THIS FORCE CONTROLLED ROBOT GRIPPER IS LESS LIKELY TO BREAK STUFF
While robotic arms can handle a wide variety of tasks, the specific job at hand will have a major influence on the type of end effector used. For sorting ferromagnetic parts an electromagnet might be enough, while for more accurate location a mechanical gripper could be employed. If you’re working with particularly delicate objects or in concert with human beings, it may be desired to have a force controlled gripper to avoid damage. [James Bruton] has been whipping up a design of his own for just this purpose.
The basic gripper is 3D printed, with 3 fingers consisting of two joints each. Retraction of each finger is courtesy of bungee cord, while extension is via a servo attached to the finger through a spring. The position of each finger is measured with a resistive flex sensor. An Arduino Uno is employed to run the servos and read the attached sensors.
As force is applied by the servo, the spring begins to stretch. This leads to a greater difference between the servo position and the finger position as the applied force increases. By calculating this difference, it’s possible to determine the force applied by the fingers. This can then be used to limit the applied force of the gripper, to avoid breaking delicate objects or crushing soft, fleshy humans.

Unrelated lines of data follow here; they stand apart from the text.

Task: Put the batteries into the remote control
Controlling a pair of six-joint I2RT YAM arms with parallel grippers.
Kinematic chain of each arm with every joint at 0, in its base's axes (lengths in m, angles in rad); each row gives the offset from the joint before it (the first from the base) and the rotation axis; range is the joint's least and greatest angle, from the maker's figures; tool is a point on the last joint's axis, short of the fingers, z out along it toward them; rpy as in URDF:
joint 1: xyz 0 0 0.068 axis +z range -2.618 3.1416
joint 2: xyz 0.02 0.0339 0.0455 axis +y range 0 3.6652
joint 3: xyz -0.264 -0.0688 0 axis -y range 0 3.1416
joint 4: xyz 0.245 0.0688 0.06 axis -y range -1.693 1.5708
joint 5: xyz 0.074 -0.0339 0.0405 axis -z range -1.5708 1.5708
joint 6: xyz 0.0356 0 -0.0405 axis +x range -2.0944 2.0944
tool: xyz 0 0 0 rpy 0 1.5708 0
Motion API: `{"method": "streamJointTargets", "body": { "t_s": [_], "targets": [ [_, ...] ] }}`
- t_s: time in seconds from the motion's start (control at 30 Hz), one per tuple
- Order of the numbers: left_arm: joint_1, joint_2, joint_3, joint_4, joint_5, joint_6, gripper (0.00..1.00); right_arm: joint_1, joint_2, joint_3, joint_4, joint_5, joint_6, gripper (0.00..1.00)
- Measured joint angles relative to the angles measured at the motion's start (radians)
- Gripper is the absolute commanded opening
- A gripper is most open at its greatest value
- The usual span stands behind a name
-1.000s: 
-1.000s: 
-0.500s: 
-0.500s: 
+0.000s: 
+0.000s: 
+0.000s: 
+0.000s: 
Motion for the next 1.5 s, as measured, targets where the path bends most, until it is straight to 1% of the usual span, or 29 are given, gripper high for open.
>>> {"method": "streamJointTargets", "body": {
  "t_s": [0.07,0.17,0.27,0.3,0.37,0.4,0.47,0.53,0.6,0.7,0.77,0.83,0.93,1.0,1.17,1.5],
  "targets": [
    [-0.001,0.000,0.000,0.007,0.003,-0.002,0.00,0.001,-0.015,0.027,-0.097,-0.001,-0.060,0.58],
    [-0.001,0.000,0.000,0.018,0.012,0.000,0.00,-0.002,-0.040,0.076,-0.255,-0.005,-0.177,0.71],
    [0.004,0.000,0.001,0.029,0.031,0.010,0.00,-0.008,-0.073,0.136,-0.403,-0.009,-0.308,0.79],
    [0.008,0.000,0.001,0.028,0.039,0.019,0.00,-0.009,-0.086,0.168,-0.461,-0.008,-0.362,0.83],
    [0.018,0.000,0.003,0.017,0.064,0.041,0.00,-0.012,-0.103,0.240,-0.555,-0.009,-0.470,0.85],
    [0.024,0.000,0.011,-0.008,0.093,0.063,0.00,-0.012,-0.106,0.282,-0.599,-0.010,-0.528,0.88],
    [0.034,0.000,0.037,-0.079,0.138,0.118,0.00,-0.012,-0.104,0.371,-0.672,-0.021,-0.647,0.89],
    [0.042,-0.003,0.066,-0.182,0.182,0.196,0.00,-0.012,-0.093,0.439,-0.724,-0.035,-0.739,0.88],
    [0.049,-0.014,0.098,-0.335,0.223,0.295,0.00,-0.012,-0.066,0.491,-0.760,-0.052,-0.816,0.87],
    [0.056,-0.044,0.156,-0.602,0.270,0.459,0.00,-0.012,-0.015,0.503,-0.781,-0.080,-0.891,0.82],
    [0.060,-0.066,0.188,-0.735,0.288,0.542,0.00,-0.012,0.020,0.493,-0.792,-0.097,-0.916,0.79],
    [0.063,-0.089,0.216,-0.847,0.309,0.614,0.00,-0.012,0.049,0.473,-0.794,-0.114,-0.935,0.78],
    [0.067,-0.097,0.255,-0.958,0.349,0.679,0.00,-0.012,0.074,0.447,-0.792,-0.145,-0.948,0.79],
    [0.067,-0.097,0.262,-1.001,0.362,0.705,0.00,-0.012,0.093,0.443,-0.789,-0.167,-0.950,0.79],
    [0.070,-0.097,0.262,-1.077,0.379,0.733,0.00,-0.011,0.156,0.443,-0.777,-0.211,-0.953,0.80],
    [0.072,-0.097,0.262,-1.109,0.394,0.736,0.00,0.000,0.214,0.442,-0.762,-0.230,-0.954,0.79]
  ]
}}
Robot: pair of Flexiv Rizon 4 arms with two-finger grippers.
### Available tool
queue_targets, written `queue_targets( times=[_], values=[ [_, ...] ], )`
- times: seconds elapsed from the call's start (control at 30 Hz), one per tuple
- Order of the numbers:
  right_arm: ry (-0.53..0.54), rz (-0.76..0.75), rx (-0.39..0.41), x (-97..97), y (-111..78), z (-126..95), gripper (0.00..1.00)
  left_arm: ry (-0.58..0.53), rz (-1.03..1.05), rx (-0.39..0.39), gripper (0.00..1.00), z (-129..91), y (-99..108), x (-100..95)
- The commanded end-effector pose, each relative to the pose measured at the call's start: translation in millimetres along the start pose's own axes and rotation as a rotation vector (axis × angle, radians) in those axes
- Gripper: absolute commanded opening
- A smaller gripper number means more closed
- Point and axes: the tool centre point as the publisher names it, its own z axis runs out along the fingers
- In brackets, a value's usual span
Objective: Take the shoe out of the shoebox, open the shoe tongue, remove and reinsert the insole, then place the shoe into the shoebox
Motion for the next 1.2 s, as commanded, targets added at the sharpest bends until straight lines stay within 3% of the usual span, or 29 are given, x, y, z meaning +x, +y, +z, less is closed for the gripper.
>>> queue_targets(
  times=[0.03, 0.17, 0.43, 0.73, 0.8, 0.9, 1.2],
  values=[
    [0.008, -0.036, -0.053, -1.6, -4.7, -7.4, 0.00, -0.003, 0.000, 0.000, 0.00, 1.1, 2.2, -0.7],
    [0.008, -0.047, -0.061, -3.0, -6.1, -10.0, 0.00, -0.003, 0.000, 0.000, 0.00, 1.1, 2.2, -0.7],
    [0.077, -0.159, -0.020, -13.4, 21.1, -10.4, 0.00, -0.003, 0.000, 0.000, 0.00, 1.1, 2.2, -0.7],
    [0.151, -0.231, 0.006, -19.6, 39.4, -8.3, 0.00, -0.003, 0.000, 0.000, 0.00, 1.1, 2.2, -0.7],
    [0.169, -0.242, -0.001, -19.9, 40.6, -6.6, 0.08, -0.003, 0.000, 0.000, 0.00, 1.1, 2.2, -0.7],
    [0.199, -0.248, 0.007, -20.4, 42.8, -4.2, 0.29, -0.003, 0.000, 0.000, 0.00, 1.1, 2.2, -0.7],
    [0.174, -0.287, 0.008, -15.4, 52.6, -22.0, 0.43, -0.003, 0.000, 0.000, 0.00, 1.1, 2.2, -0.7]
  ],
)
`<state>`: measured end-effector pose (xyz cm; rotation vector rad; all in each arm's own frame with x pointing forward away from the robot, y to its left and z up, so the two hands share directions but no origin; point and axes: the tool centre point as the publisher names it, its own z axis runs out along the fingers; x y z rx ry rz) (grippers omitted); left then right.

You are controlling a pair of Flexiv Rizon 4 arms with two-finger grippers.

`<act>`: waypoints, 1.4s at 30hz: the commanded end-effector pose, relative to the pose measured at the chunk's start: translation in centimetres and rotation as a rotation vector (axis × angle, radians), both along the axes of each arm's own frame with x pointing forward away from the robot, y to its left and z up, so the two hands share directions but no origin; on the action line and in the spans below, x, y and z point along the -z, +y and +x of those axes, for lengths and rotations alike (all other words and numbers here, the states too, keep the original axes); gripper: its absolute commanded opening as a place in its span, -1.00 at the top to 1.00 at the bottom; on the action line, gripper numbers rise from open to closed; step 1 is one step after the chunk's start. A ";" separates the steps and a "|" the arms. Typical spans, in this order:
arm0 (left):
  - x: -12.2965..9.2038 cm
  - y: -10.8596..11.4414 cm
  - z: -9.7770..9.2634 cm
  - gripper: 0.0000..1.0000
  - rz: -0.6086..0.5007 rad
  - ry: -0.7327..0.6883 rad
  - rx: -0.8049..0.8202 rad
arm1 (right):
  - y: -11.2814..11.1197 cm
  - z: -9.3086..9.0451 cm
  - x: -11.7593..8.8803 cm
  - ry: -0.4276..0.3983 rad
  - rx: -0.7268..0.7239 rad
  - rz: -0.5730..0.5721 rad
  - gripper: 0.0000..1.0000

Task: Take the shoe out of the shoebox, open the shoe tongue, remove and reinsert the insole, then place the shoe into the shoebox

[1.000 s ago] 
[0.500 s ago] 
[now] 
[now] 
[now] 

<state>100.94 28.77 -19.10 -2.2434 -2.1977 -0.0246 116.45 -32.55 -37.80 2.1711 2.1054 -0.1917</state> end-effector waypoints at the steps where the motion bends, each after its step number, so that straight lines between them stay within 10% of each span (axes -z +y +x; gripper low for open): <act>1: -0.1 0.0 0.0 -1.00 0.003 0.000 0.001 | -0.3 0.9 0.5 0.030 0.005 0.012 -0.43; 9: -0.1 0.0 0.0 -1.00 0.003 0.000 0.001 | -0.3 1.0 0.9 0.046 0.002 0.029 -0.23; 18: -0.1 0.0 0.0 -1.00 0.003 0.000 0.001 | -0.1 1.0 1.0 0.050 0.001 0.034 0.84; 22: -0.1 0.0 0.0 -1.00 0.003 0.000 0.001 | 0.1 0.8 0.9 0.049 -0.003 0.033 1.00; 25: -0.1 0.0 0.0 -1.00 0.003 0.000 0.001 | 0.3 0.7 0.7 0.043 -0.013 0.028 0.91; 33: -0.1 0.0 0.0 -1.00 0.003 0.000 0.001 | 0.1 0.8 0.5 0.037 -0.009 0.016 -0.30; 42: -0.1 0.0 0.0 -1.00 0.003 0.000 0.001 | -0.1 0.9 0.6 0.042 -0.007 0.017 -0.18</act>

[James] notes that there are some drawbacks to the current design. The force required to move the fingers is inconsistent along their travel, and this interferes somewhat with accurate measurement. Overall though it’s a solid proof of concept and a good base for further revisions. Files are on Github for those who wish to tinker at home.
Being aware of the forces applied in mechanical settings can be key to getting good results. We’ve even seen arbor presses modified for just such a purpose. Video after the break.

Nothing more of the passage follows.